Fault zone in New Zealand

The Waihi Fault Zone is a seismically active area of the central North Island of New Zealand whose earthquakes have been associated with significant loss of life.

==Geology==
The intra-rift Waihi Fault Zone extends at least 38 km from Little Waihi at Lake Taupō towards Mount Ruapehu on the west side of the mountain. It has two segments known as the Waihi North fault and the Waihi South fault and at least 19 fault strands (three of which were previously known as the Taurewa Fault). Together they make up the south western intra-rift faults of the Tongariro Graben in the Taupō Rift.
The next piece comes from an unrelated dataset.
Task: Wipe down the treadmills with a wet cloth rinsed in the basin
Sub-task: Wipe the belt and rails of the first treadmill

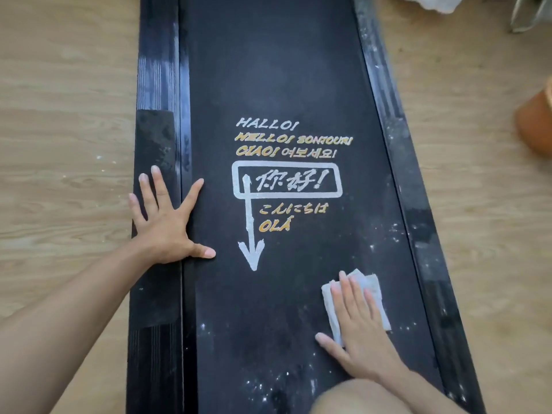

The northern part of the Waihi South fault which is about 18 km long is just to the west of the recently active vents of Mount Tongariro so there is the potential for both active faulting and magmatic processes to trigger earthquakes. Some northern fault strands also pass through the presumed extinct Kakaramea-Tihia Massif volcano, although this is still associated with geothermal activity at the Hipaua Steaming Cliffs. The fault zone has the potential to be associated with up to 7.2 magnitude earthquakes with recurrence intervals of mean 6.6 magnitude earthquakes between every 490 and 1380 years. There is now good evidence from LiDAR that it extends to the north in a three fault complex another 14 km on land or even beyond the shore line of Lake Taupo. The nearby intra-rift Poutu fault zone to the east, by about 10 km, is parallel to the Waihi fault. The active Taurewa and Rotopounamu faults that have been separately named by some are now assigned to the two fault zones. To the west of the Waihi Fault Zone the National Park Fault is the current western wall fault for the modern Taupo rift.

==Risks==
Large landslides have occurred in the Hipaua Steaming Cliffs area of the Waihi fault escarpment and it is likely that some the large historical loss of life by New Zealand standards from these landslides has been related to earthquake activity on the fault.